Required work: Take the entries below and print only the lines from the one with "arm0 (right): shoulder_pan" through the one with "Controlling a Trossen", exactly as they stand, both ends included.

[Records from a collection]
◆ ◆ ◆

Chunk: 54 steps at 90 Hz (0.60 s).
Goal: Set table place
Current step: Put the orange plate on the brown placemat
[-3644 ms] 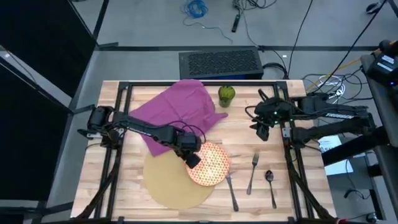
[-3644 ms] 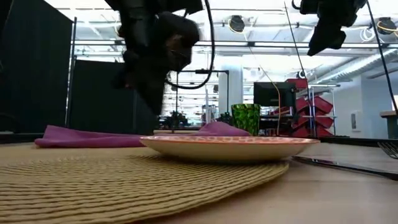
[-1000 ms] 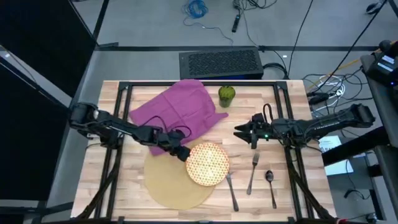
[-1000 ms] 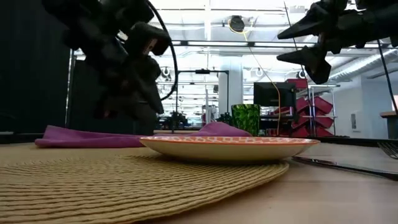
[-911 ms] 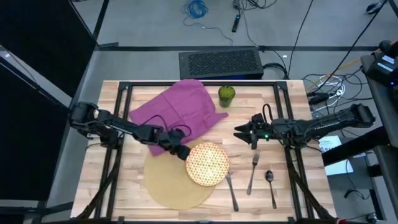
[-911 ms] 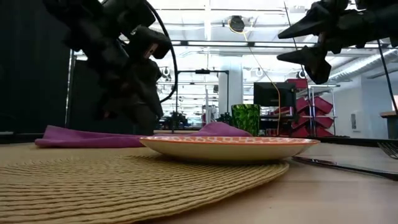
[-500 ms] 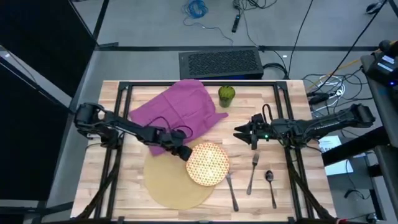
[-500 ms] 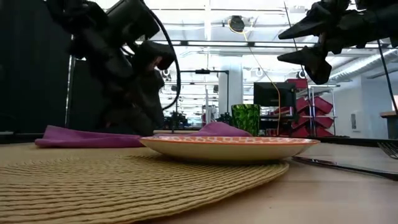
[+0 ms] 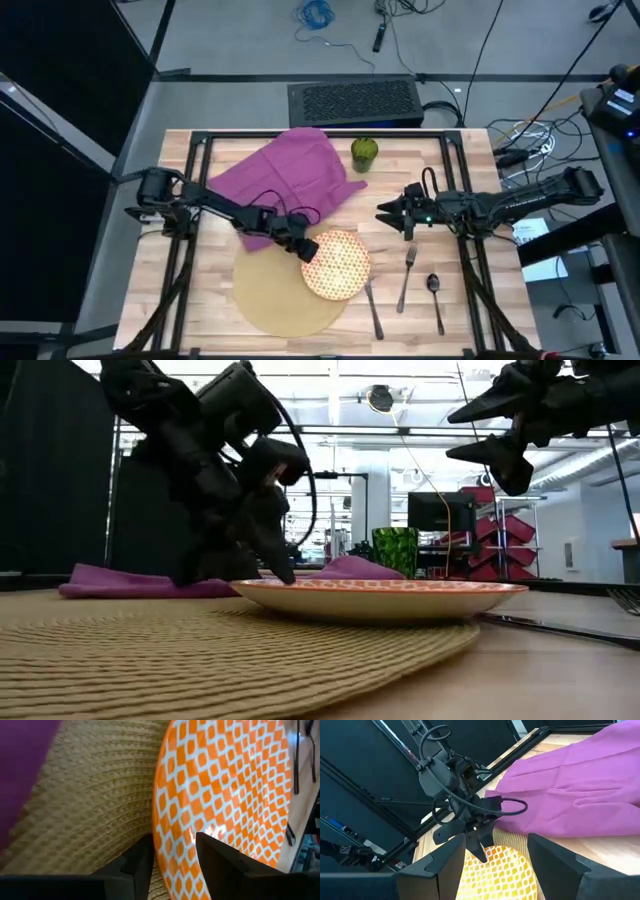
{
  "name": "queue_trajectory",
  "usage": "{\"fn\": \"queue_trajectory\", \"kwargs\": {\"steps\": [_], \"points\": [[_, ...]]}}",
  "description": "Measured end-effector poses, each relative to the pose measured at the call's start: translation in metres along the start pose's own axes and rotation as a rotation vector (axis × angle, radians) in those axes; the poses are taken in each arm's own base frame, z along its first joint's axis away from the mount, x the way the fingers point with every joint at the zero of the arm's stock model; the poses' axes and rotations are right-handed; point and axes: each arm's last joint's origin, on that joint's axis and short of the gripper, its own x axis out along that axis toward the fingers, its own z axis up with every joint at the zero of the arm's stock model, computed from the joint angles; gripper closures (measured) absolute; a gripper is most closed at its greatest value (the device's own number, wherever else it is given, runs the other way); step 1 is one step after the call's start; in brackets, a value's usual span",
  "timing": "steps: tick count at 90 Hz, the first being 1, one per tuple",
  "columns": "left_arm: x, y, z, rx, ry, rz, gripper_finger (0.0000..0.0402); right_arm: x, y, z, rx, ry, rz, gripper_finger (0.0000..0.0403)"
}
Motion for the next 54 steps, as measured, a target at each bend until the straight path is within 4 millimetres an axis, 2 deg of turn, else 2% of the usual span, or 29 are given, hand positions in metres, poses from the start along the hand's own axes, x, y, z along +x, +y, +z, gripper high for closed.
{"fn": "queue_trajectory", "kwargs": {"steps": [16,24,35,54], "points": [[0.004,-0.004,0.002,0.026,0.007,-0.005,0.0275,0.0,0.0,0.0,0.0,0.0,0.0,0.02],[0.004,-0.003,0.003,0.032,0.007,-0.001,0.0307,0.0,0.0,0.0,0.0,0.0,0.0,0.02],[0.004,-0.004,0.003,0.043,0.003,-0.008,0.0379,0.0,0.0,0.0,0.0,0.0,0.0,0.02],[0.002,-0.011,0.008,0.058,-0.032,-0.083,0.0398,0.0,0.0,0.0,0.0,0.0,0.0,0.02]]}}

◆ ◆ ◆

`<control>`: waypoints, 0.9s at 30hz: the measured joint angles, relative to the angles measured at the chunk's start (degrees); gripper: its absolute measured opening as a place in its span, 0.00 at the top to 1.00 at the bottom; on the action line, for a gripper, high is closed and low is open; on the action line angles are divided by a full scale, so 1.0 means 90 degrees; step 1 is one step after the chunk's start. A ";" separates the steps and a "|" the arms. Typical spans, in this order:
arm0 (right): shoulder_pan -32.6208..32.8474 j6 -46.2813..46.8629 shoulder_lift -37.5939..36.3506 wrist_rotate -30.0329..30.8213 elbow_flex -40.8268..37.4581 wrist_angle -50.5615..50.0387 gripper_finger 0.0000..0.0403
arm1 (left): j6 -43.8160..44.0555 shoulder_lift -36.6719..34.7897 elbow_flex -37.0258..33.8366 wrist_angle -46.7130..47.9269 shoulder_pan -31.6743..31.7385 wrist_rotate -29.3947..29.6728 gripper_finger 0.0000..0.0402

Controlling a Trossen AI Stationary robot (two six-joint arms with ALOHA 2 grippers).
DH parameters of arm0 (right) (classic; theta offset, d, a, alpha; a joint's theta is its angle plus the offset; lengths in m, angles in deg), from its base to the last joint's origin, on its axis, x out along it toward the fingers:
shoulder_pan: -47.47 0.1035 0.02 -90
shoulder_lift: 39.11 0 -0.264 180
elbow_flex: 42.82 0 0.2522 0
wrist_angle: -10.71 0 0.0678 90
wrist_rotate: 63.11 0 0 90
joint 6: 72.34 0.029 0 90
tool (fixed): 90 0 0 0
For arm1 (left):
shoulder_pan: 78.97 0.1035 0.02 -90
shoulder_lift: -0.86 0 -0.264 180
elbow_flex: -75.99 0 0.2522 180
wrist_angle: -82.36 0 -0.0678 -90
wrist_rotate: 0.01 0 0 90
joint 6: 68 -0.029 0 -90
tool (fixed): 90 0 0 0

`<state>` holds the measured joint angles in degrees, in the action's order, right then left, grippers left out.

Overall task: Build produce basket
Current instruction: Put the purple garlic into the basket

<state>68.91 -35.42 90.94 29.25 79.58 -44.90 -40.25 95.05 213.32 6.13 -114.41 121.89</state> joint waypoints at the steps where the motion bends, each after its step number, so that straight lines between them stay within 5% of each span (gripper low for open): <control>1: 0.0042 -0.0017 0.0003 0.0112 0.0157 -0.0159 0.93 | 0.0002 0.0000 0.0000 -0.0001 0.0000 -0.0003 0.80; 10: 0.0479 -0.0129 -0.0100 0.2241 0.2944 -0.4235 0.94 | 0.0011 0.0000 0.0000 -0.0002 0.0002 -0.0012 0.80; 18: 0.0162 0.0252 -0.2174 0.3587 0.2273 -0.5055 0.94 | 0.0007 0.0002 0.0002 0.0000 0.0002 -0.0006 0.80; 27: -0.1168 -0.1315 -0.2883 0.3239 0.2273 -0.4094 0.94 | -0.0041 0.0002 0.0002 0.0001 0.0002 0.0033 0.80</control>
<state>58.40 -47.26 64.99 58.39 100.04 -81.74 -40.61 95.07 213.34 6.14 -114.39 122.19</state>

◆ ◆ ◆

Exercise result:
arm0 (right): shoulder_pan -32.6208..32.8474 j6 -46.2813..46.8629 shoulder_lift -37.5939..36.3506 wrist_rotate -30.0329..30.8213 elbow_flex -40.8268..37.4581 wrist_angle -50.5615..50.0387 gripper_finger 0.0000..0.0403
arm1 (left): j6 -43.8160..44.0555 shoulder_lift -36.6719..34.7897 elbow_flex -37.0258..33.8366 wrist_angle -46.7130..47.9269 shoulder_pan -31.6743..31.7385 wrist_rotate -29.3947..29.6728 gripper_finger 0.0000..0.0402

Controlling a Trossen AI Stationary robot (two six-joint arms with ALOHA 2 grippers).

That finishes the exercise, with nothing more to add.